Am I a good person? Well that was a question I found myself debating the other day as I tried to do the right thing, but found the wrong thing was the better option.
First the scenario that sparked the internal conflict: a blackbird was building a nest on the wheel arch of my car. The right thing to have done, I have been told by many twitching (as in ornithological) friends, was to leave the car where it was until the blackbird had built its nest, reared its young and the little birds had fledged.
The thing I actually did, was remove the nest and place it carefully on an old tyre and drive to work. A guilty feeling nagged me all day, but really what else could I do? I am taking a slight risk admitting this here as the same twitching friends have since told me that removing a nest, even if it is at the three twigs and a bit of fluff stage, is a crime!
The question that this story has raised though is a more complex one. I like to think I live an ethical and moral life. Part of that is taking into account where I buy things from and the conditions under which they are produced.
When it comes to food, I probably would give myself an eight out of ten. I normally buy local. I would never purchase asparagus from Peru; my strawberries are always British; milk comes from a reasonably local dairy. But, I have to confess to tomatoes from Holland; dates from Israel and the unwitting purchase of some lamb from the other side of the world.

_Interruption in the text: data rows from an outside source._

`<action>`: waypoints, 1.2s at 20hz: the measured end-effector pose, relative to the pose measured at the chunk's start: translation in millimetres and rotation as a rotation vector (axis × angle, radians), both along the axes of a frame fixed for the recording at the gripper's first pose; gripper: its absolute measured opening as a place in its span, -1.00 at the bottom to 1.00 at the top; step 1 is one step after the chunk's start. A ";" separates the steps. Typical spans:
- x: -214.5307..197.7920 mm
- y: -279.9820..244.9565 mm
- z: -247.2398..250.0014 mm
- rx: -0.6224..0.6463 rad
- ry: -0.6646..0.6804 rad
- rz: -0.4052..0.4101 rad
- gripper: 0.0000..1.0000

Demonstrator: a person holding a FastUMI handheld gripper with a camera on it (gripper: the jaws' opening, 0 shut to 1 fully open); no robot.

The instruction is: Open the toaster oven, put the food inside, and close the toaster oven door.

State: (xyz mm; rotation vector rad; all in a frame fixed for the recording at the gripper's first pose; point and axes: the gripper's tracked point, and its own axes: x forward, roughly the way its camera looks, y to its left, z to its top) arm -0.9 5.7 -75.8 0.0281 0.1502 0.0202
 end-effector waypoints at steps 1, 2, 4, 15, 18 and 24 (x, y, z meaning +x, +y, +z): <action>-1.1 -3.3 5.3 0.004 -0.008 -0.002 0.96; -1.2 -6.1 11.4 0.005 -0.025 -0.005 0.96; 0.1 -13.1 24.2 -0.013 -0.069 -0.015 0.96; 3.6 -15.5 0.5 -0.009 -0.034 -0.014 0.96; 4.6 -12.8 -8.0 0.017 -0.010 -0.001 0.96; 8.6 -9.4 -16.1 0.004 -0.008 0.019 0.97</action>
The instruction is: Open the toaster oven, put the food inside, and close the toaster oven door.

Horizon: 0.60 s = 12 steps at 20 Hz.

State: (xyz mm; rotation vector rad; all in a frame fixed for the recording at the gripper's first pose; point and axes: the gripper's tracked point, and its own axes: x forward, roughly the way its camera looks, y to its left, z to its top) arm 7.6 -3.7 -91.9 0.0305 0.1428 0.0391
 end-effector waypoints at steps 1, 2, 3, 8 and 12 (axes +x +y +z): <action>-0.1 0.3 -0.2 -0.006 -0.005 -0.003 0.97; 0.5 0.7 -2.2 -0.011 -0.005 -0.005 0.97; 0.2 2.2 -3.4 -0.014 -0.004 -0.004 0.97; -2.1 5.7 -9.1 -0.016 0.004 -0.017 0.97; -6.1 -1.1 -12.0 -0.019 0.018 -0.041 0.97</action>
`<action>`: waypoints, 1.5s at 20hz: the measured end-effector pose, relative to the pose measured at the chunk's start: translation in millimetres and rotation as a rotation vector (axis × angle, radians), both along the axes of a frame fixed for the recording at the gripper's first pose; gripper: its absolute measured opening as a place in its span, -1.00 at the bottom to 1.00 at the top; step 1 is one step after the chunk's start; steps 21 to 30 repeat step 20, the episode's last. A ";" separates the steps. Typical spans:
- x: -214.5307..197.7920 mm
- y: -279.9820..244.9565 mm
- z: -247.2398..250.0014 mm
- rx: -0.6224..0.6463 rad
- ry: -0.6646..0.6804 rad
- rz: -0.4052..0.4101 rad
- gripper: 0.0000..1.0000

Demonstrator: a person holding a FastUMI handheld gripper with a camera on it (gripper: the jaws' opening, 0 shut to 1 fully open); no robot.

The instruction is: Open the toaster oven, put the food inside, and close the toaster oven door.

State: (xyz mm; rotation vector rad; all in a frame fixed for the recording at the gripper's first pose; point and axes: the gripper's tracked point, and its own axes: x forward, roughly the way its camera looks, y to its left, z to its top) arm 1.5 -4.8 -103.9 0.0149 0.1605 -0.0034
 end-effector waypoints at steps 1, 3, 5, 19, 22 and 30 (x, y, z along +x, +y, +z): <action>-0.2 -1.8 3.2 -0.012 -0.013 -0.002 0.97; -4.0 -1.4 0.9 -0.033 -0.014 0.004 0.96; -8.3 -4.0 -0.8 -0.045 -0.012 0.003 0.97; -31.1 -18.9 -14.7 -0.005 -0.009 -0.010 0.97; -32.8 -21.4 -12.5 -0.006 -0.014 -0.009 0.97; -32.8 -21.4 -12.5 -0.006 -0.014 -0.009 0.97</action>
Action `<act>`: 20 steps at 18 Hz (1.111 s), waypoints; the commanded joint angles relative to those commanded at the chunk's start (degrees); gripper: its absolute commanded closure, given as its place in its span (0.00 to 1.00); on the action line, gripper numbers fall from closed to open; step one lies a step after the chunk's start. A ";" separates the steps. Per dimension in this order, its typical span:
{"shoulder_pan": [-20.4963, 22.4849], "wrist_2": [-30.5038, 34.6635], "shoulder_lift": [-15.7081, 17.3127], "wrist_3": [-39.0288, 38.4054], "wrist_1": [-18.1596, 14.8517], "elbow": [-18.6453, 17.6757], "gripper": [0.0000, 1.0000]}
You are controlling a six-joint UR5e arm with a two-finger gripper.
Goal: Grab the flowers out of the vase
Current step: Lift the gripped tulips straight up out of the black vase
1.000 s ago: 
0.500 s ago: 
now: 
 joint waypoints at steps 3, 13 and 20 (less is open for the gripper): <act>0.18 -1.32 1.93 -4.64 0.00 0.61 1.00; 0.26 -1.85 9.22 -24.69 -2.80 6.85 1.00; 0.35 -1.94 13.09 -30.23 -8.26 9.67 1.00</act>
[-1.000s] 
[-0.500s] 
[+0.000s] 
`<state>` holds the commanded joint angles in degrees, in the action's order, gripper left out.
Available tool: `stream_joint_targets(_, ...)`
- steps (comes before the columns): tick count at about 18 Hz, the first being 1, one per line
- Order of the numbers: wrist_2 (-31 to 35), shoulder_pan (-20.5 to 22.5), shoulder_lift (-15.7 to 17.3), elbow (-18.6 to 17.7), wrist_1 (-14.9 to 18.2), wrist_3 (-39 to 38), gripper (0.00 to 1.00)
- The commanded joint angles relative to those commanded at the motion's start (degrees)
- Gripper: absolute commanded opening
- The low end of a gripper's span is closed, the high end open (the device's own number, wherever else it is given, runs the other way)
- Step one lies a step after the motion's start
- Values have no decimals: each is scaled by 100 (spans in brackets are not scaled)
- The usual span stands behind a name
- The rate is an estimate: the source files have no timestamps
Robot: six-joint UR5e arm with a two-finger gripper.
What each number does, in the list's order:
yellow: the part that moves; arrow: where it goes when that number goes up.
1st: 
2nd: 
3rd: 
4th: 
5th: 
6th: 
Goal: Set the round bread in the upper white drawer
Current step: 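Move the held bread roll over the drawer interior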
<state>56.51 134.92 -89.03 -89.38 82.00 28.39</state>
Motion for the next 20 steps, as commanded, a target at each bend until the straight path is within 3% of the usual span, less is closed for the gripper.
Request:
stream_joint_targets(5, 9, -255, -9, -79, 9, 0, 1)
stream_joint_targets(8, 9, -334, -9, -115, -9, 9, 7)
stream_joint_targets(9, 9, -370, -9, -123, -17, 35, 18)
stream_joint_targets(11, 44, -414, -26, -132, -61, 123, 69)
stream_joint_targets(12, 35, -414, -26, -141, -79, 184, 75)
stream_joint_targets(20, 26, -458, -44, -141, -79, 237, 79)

And then there are the other things. I am writing this column on a computer that was probably built in a factory that pays little attention to workers’ rights. The clothes that I will wear to the gym later will undoubtably have originated from sweat-shop conditions in a far-off land. Even the taxi I caught in London the other day was not the traditional black cab that signifies a lifetime learning the ‘Knowledge’, but an Uber.
I take heart from the fact that there are several young blackbirds flying around the garden at the moment, but all around me are constant reminders that it is really tough trying to be one of the good guys.